The leaders' renewed pledges at the Pittsburgh summit to reach a deal were not enough, WTO Director-General Pascal Lamy told the WTO's public forum.
"It is now incumbent upon them to 'walk the talk'."
Lamy said the G20 leaders had backed an intensive work programme over the next three months to close the remaining gaps and then assess the possibility of wrapping up a deal next year, as targeted.
Leaders and ministers have made a string of promises this year to conclude the Doha round in 2010, but negotiators are expressing frustration that their governments are not giving them the flexibility needed to reach a deal.
Lamy said a Doha deal, which would cut farm subsidies and industrial and agricultural tariffs, would help tackle the economic crisis by providing a bulwark against protectionism as well as help developing countries hit by the crisis.
Under existing WTO agreements, average tariffs could double from current levels, he said.
"The Doha Round of trade negotiations would not only open new markets for exporters, but also curtail some of the existing margin of manoeuvre that could take the world backwards," he said.
GOING GLOBAL
WTO monitoring shows that protectionism so far has been "low intensity", with many measures but of limited impact, he said.

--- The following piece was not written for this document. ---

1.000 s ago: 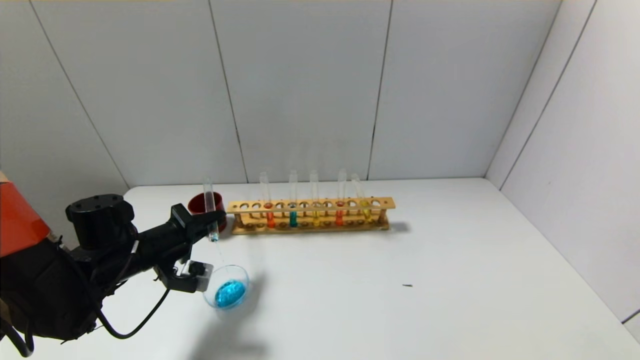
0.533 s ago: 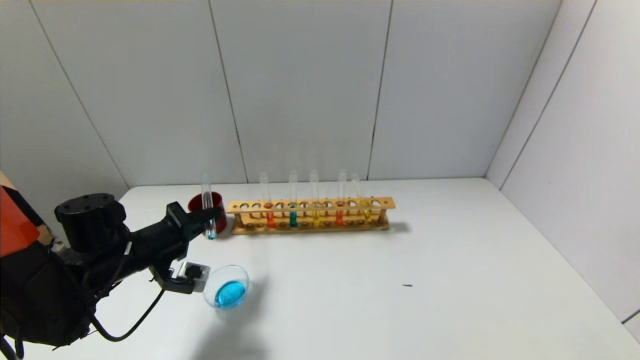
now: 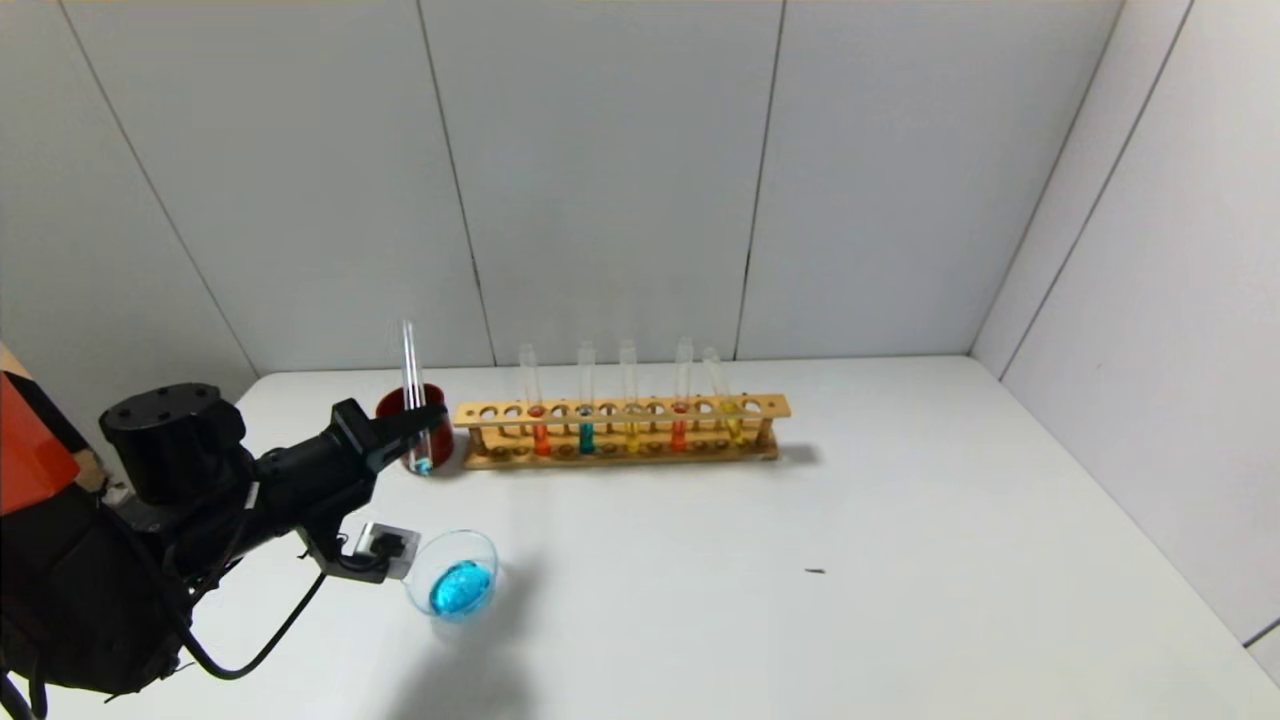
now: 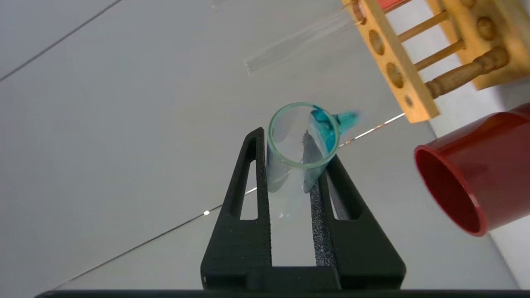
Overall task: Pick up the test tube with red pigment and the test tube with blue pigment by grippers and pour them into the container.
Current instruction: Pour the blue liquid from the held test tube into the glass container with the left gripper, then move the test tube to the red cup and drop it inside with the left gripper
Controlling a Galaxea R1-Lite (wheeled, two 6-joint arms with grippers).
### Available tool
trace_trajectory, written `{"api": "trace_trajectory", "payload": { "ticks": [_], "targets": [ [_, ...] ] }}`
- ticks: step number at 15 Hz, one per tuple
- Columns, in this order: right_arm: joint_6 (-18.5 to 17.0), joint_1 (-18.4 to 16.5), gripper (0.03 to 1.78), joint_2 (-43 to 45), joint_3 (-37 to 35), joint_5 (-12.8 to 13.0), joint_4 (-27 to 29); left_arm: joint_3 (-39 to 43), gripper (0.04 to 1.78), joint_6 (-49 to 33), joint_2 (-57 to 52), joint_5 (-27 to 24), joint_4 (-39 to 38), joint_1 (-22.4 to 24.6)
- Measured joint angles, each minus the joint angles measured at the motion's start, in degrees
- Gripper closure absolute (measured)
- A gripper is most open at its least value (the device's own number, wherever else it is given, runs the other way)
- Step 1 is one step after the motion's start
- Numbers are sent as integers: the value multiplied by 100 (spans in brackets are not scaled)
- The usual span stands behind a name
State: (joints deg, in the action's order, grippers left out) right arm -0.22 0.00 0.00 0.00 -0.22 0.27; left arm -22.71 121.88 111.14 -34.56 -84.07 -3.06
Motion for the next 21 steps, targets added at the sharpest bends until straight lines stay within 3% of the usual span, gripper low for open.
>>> {"api": "trace_trajectory", "payload": {
  "ticks": [3,14,17,21],
  "targets": [
    [4,0,6,0,0,0,-2,-11,150,223,5,-11,-301,-16],
    [1,0,6,0,0,-2,-2,6,150,358,-67,77,-308,-101],
    [0,0,6,0,0,0,-2,-146,150,-514,-180,728,-308,-93],
    [0,0,6,0,0,-2,0,-936,150,-2748,-260,2420,-267,-149]
  ]
}}
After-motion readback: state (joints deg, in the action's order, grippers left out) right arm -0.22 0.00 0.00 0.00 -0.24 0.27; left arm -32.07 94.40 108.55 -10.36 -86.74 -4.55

But trade policy makers cannot afford to be complacent as rising unemployment lagging economic recovery will boost protectionist pressures, he said.
States should fight the temptation to "go local", he said.

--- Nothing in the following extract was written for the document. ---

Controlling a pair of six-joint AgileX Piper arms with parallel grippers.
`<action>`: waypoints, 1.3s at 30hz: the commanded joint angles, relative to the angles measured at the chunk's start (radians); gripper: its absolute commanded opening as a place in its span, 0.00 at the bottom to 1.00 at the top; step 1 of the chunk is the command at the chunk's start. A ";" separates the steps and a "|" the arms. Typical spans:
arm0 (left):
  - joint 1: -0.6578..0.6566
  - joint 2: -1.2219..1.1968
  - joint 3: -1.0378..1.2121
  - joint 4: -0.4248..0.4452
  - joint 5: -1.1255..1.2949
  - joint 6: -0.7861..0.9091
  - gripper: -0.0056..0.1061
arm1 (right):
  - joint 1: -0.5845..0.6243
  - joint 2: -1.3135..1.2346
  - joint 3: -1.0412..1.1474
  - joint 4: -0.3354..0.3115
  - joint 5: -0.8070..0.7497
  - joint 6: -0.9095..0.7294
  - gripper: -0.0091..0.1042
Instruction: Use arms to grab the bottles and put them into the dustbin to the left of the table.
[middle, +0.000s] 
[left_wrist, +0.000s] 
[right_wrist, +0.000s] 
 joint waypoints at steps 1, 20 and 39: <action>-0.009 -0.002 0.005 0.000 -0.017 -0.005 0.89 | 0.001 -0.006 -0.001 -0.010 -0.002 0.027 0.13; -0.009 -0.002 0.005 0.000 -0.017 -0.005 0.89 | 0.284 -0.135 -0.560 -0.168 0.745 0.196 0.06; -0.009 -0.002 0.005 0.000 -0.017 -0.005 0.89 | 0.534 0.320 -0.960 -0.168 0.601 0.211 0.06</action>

"We should continue 'going global'... for the simple reason that many consumers have seen their purchasing power decline, and are in need of cheaper, more competitive, goods and services, and not more expensive ones produced behind a national tariff wall," he said.
A new trade deal, cutting rich-country farm subsidies, would also help tackle the food crisis, Lamy said.
"Trade is the transmission belt that allows food to move from the land of the plenty to the land of the few. We must oil that transmission belt, and improve the foundation on which it has been built through the Doha Round," he said.
Lamy said there were now signs of recovery in trade finance, which dried up in the financial crisis and contributed to a contraction in world trade forecast at 10 percent by volume this year. But more work was needed to ensure trade finance returns to previous levels for small businesses and the poorest states.
Lamy said the Pittsburgh summit had made the G20 the main global forum for economic policy, recognising the importance of emerging states.
But changes in global governance could not resolve one of the main problems in international policy -- the tension between global cooperation and domestic policies.
There is no alternative to political leaders continuing to "crack tough nuts", Lamy said.
This tension is one of the obstacles to the Doha round, where Europe's top trade official Catherine Ashton says the lack of support for a trade deal in the U.S. Congress is constraining President Barack Obama's ability to negotiate a deal.
U.N. Special Envoy on Climate Change Gro Harlem Brundtland expressed frustration at the debates on global governance, which did not help advance the Doha negotiations or climate talks.